Trials / Recruiting
RecruitingNCT06150989
Black Women's Life Experience On Cardiovascular Health Via Ongoing Monitoring
A Biobehavioral Approach to Understand the Multilevel Determinants of Cardiovascular Health in Black Women
- Status
- Recruiting
- Phase
- —
- Study type
- Observational
- Enrollment
- 80 (estimated)
- Sponsor
- The University of Texas at Arlington · Academic / Other
- Sex
- Female
- Age
- 18 Years – 49 Years
- Healthy volunteers
- Accepted
Summary
This pilot study uses a state-of-the-science combination of remote behavioral monitoring, real-time experience sampling, in-lab physiological assessments, and extraction of neighborhood-level characteristics to (1) Examine the impact of daily experience (i.e., racial discrimination, affective states, stress) on health behaviors (i.e., physical activity, sedentary behavior, sleep) at the intrapersonal level among Black women; (2) Test the association between daily behaviors and impairments in biomarkers associated with vascular function/health (i.e., augmented systemic inflammation and oxidative stress, impaired peripheral/cerebral vascular function, increased large artery stiffness), as well as the impact of daily experience on the relationship between behaviors and vascular function; and (3) Explore the influence of neighborhood-level characteristics (i.e., social environment factors: i.e., neighborhood income and poverty, racial composition; and built environment context, such as park density and walkability) on daily experience and health behaviors.
Conditions
Interventions
| Type | Name | Description |
|---|---|---|
| BEHAVIORAL | Observational Group | All participants will go through a series of lab-based assessments to evaluate their vascular health.

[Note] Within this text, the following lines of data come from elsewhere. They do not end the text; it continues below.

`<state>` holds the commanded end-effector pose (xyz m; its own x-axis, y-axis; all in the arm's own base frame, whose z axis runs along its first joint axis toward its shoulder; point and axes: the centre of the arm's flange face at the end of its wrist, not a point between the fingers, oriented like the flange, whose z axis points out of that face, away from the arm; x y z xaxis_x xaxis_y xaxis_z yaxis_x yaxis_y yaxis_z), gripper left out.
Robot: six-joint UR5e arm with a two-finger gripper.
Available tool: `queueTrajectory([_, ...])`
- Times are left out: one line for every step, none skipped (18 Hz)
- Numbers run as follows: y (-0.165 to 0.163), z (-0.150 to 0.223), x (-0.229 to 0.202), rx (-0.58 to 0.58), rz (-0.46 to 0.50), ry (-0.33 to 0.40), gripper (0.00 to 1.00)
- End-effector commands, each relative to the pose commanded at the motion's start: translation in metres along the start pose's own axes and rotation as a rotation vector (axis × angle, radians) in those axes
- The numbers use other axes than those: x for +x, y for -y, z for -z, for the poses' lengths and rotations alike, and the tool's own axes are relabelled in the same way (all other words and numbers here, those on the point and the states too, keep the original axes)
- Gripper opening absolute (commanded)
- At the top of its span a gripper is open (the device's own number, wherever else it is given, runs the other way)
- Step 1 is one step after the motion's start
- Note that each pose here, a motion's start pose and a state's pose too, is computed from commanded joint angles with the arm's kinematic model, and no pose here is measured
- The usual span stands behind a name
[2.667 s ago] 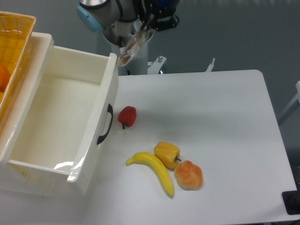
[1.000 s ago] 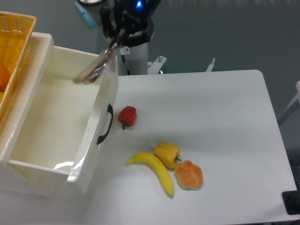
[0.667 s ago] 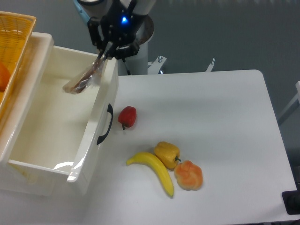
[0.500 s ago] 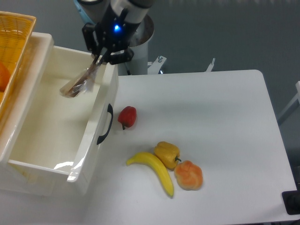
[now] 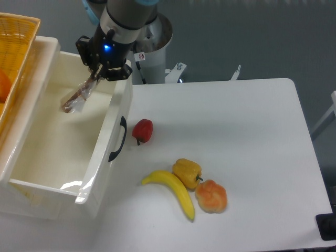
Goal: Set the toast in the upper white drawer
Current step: 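Lower the bagged toast down into the white drawer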
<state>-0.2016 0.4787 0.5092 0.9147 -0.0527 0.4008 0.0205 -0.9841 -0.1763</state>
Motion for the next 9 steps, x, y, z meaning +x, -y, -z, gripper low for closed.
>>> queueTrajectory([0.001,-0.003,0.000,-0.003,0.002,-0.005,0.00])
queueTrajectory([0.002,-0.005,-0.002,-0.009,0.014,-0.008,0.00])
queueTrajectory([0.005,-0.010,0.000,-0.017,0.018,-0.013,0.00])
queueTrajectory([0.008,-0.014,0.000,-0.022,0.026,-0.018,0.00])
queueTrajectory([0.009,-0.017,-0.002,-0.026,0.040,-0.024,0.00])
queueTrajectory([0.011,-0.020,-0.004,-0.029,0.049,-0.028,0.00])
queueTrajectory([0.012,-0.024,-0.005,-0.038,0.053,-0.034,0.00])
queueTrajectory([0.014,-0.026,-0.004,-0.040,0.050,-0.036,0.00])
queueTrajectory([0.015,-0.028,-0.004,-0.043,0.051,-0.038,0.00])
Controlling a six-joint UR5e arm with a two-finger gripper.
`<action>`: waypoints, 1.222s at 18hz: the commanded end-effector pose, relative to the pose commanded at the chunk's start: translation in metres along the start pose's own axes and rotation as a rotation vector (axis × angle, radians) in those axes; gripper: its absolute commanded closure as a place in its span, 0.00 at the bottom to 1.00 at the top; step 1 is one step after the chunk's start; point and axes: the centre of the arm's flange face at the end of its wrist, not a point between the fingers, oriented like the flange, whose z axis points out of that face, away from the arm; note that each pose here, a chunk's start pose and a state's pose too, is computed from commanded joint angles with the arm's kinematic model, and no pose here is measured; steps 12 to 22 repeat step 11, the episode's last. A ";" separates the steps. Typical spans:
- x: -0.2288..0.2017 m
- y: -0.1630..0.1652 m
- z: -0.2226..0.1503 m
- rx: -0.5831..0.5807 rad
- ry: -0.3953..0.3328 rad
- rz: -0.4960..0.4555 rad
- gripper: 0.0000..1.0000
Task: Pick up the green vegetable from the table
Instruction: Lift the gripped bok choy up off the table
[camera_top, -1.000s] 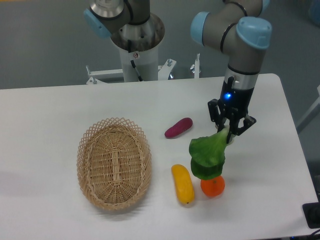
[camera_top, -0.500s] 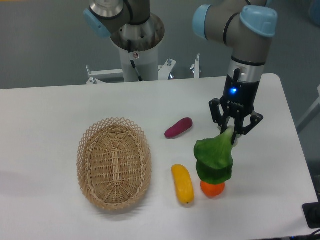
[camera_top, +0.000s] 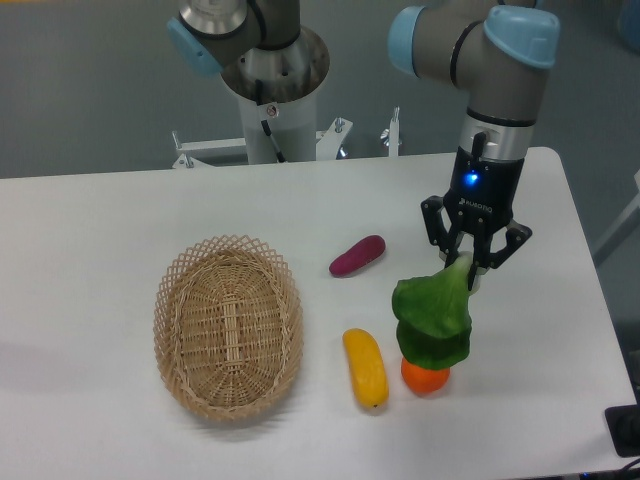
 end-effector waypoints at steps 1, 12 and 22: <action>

These assessments include: heart rhythm/rate, blood pressure, large blood vessel flow, central aortic blood pressure and pulse wave velocity, brain blood flow, carbon dioxide concentration, flow mediated dilation/blood vessel responsiveness, breathing rate, and cerebral vasomotor reactivity. In addition, venous blood sample will be taken to identify biomarkers that are associated with elevating blood pressure and decreasing blood flow. The 10-day monitoring period includes a wrist-worn activity tracker and a blood pressure monitor bracelet; a smartphone app that will prompt surveys up to 6 times a day to assess behaviors, social/physical context, mood/stress, and experience of racial discrimination/microaggression. Participants will also collect saliva samples on three consecutive days during the 10-day monitoring period. |
Timeline
- Start date
- 2024-03-04
- Primary completion
- 2026-04-01
- Completion
- 2026-04-01
- First posted
- 2023-11-30
- Last updated
- 2026-03-10
Locations
1 site across 1 country: United States
Source: ClinicalTrials.gov record NCT06150989. Inclusion in this directory is not an endorsement.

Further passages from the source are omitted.